• [Task prompt]:
An exact copy of every entry is the answer here, with no pictures.

• [Material supplied]:
◆ ◆ ◆ ◆ ◆
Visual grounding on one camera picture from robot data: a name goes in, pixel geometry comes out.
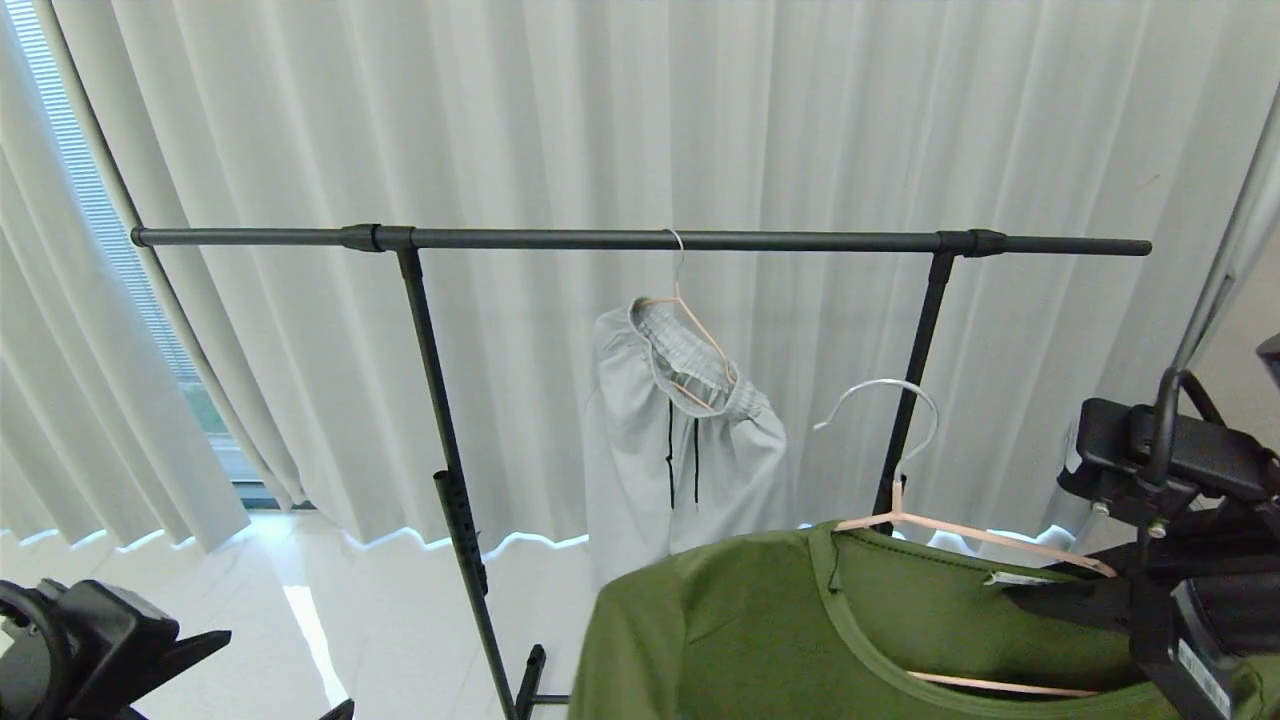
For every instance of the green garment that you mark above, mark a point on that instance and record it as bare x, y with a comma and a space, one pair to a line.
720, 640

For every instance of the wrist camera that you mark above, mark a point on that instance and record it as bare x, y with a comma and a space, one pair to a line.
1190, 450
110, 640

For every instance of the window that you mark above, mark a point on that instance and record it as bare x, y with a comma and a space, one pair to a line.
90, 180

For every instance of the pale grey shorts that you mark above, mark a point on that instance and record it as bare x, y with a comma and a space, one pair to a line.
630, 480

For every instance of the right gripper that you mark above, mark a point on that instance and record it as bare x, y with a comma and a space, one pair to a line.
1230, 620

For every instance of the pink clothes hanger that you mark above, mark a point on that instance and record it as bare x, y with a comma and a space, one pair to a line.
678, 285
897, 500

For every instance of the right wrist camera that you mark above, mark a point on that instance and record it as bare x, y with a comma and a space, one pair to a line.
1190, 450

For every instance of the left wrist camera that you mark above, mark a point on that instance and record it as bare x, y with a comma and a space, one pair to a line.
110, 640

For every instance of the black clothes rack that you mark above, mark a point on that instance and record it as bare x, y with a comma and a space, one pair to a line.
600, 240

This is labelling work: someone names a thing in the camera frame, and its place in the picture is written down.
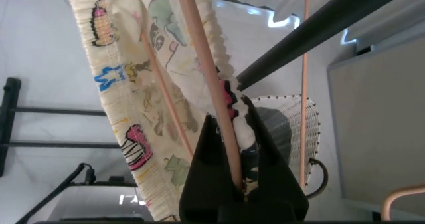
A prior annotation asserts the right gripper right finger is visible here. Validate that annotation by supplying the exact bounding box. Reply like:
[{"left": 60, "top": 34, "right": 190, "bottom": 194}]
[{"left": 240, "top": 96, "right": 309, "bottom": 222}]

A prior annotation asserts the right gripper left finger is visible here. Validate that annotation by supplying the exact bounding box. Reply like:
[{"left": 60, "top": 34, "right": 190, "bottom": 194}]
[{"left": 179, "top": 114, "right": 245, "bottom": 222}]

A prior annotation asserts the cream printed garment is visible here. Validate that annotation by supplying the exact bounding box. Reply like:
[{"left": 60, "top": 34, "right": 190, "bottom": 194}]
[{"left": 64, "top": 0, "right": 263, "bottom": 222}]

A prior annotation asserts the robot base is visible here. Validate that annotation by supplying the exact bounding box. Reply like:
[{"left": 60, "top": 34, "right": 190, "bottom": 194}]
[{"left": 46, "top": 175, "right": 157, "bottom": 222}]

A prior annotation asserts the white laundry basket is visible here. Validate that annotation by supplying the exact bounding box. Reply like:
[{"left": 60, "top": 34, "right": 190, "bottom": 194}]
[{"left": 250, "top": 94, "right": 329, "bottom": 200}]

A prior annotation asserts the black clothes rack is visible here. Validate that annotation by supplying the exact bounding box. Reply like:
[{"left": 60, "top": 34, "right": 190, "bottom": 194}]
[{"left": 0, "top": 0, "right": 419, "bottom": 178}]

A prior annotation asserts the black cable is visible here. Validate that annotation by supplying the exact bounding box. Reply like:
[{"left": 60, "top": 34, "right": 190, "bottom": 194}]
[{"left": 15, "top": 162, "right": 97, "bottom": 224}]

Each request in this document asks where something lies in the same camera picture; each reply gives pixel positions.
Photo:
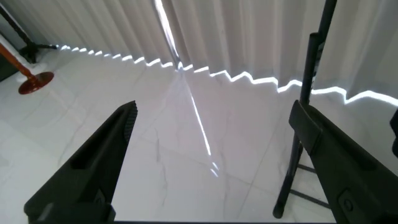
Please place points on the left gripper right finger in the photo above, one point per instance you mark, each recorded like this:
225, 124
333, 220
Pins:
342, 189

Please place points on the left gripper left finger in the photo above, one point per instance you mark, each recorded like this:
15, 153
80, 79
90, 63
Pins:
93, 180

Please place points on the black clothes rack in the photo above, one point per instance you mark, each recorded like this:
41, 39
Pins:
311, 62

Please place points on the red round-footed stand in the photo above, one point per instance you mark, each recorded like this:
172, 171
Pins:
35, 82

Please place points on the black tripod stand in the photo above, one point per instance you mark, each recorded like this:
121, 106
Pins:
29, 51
◆ ◆ ◆ ◆ ◆
• [Solution to this problem]:
Visual grounding on one camera picture from robot data: a name goes in, pixel geometry comes out.
For every instance of the green garment that you mark above, mark a point on that instance and record it as bare x, y with a comma and a space, one pair to a line.
720, 640

For every instance of the wrist camera that you mark above, mark a point on that instance and record it as bare x, y with a comma and a space, one pair to a line.
1190, 450
110, 640

For every instance of the window that you mark above, mark a point on that instance and record it as bare x, y with a comma and a space, one pair to a line.
90, 180

For every instance of the pale grey shorts that you mark above, mark a point on that instance and record it as bare x, y with a comma and a space, one pair to a line.
630, 480

For every instance of the right gripper that you mark above, mark a point on that instance and record it as bare x, y with a comma and a space, one pair to a line.
1230, 620

For every instance of the pink clothes hanger that you mark above, mark a point on that instance and record it as bare x, y with a comma and a space, one pair to a line.
678, 285
897, 500

For every instance of the right wrist camera that you mark above, mark a point on that instance and record it as bare x, y with a comma and a space, one pair to a line.
1190, 450

For every instance of the left wrist camera that you mark above, mark a point on that instance and record it as bare x, y with a comma and a space, one pair to a line.
110, 640

For every instance of the black clothes rack that you mark above, mark a point on that instance and record it as bare x, y with a comma and a space, one pair to a line.
600, 240

This is labelling work: someone names a thing in the camera frame, and its place in the picture is written down.
A prior annotation asserts the right gripper right finger is visible here. Validate that annotation by supplying the exact bounding box. Reply like:
[{"left": 60, "top": 34, "right": 190, "bottom": 194}]
[{"left": 240, "top": 96, "right": 309, "bottom": 222}]

A prior annotation asserts the right gripper left finger is visible here. Validate that annotation by supplying the exact bounding box. Reply like:
[{"left": 60, "top": 34, "right": 190, "bottom": 194}]
[{"left": 179, "top": 114, "right": 245, "bottom": 222}]

A prior annotation asserts the cream printed garment is visible here. Validate that annotation by supplying the exact bounding box. Reply like:
[{"left": 60, "top": 34, "right": 190, "bottom": 194}]
[{"left": 64, "top": 0, "right": 263, "bottom": 222}]

A prior annotation asserts the robot base is visible here. Validate that annotation by supplying the exact bounding box. Reply like:
[{"left": 60, "top": 34, "right": 190, "bottom": 194}]
[{"left": 46, "top": 175, "right": 157, "bottom": 222}]

A prior annotation asserts the white laundry basket is visible here. Validate that annotation by supplying the exact bounding box. Reply like:
[{"left": 60, "top": 34, "right": 190, "bottom": 194}]
[{"left": 250, "top": 94, "right": 329, "bottom": 200}]

A prior annotation asserts the black clothes rack is visible here. Validate that annotation by supplying the exact bounding box. Reply like:
[{"left": 60, "top": 34, "right": 190, "bottom": 194}]
[{"left": 0, "top": 0, "right": 419, "bottom": 178}]

A prior annotation asserts the black cable is visible here. Validate that annotation by supplying the exact bounding box. Reply like:
[{"left": 60, "top": 34, "right": 190, "bottom": 194}]
[{"left": 15, "top": 162, "right": 97, "bottom": 224}]

Each request in this document asks where something lies in the same camera picture; each reply gives pixel positions.
Photo:
Please place points on the left gripper right finger in the photo above, one point per instance you mark, each recorded like this:
225, 124
333, 220
Pins:
342, 189

Please place points on the left gripper left finger in the photo above, one point per instance you mark, each recorded like this:
15, 153
80, 79
90, 63
Pins:
93, 180

Please place points on the black clothes rack in the photo above, one point per instance you mark, each recorded like this:
41, 39
Pins:
311, 62

Please place points on the red round-footed stand in the photo above, one point per instance you mark, each recorded like this:
172, 171
Pins:
35, 82

Please place points on the black tripod stand in the photo above, one point per instance you mark, each recorded like this:
121, 106
Pins:
29, 51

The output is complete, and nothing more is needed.